Cosentino’s safety rules failed to protect man from crippling injuries


Cosentino Australia has been fined $200,000 out of a possible $1.5 million in the New South Wales District Court over the serious injury and incapacity of a truck driver after a SafeWork NSW criminal prosecution.

Nine stone slabs toppled from an A-frame on the tray of his four-tonne truck in 2014 and fell on the courier driver who was delivering them for he building materials firm.

The slabs had been stacked on one side of the A-frame, and the other side had no slabs upon it at the time of the incident.

The incident occurred despite Consentino having a number of loading and other occupational health and safety (OH&S) rules and policies in place.

These included: Consentino Cardinal Rules; Trucks Loading Procedure; Occupational Risk Prevention Plan – Handling and Storage of Slabs; Occupational Health and Safety Plan – Using Nylon Slings; Warehouse Procedures – Warehouse Staff; Unloading Containers & Using the Crane with Spreader Bar and Slings.  

The case findings do record the driver leaving with a part load, returning for the rest which he wanted loaded quickly in a request to an inexperienced crane operator, who complied mistakenly while under supervision by the warehouse manager.

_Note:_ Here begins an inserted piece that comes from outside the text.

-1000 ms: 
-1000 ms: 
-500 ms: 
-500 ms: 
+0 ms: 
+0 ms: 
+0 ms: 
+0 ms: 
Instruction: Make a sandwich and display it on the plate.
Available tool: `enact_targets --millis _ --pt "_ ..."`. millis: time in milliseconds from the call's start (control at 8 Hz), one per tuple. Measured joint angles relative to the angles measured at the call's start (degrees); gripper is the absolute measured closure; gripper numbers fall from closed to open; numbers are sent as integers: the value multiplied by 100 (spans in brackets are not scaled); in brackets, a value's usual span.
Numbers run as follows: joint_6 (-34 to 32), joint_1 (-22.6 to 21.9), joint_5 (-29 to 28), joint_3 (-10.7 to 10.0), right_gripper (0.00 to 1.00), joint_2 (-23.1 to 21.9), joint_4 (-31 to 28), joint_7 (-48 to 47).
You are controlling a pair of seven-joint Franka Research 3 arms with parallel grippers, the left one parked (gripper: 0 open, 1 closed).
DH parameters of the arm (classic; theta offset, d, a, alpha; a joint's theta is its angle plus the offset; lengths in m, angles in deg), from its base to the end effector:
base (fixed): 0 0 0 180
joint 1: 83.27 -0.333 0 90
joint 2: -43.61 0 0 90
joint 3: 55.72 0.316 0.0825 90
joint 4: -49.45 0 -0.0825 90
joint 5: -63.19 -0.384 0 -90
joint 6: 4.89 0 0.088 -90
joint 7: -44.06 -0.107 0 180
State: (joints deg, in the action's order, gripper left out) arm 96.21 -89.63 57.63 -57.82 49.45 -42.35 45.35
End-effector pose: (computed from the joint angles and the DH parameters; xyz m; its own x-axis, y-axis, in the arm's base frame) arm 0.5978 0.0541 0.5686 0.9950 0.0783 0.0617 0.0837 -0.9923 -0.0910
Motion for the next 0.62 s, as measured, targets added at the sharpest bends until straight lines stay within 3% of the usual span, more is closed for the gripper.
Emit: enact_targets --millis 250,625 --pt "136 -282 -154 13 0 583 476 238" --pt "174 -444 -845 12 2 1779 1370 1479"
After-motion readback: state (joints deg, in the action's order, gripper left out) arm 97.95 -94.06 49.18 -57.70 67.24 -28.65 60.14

But, according to the district court judge’s sentencing document, it remains a mystery how the truck came to be loaded in the way it was, especially given the firm’s General Rules for Unloading/Loading Trucks was readily available in the warehouse where the incident took place and that the risk was foreseeable and the potential catastrophic.

The judge notes the firm has engaged Safety Service Australia to review its internal OH&S policies and implement a national set of safety guidelines and policies to harmonise the differing safety standards across sites.


Read about a previous prosecution over a falling slab here

Evidence was accepted of a number of other policies and procedures generally, including:

  • a ‘Global Health and Safety Policy’ which applies to employees in management roles and sets out principles relating to matters such as health and safety in decision-making and allocating resources to comply with laws and OH&S requirements
  • an ‘External Driver form’ which all new truck drivers entering the warehouse are required to sign, and renew every 18 months
  • an OH&S Improvement Plan which is an ongoing action plan to revise and improve the offender’s OH&S policies, procedures and overall approach to safety;(a ‘Safety Tour’ checklist that asks employees to check whether specified items are in compliance with policies and procedures
  • a ‘Safety Champions Program’, whereby one person from each worksite is selected to promote safe work practices and employee participation in health and safety, communicating health and safety effectively to warehouse employees, and implementing hazard management effectively
  • a ‘Safety by Routines’ program which involves warehouse managers recording on forms their undertaking of daily and weekly checks of safety policies and the servicing of equipment procedures. This program is being repealed and replaced with a digital equivalent.

It had also moved to engage a number of new employees with OH&S in mind, such as an inventory and safety manager, who controls stock and oversees daily operations to ensure safe work procedures, and develops new OH&S policies and procedures, and a national compliance and process manager, who conducts a quarterly compliance audit of all of the offender’s warehouses, and explains OH&S policies to new employees and conducts their training when a new site is established.

The company’s ‘no guilty’ plea was unmentioned in the findings’ ‘aggravating factors’, though the driver’s substantial injury, emotional harm and loss was, while a lack of previous convictions and its cooperation with SafeWork were ‘mitigating factors’.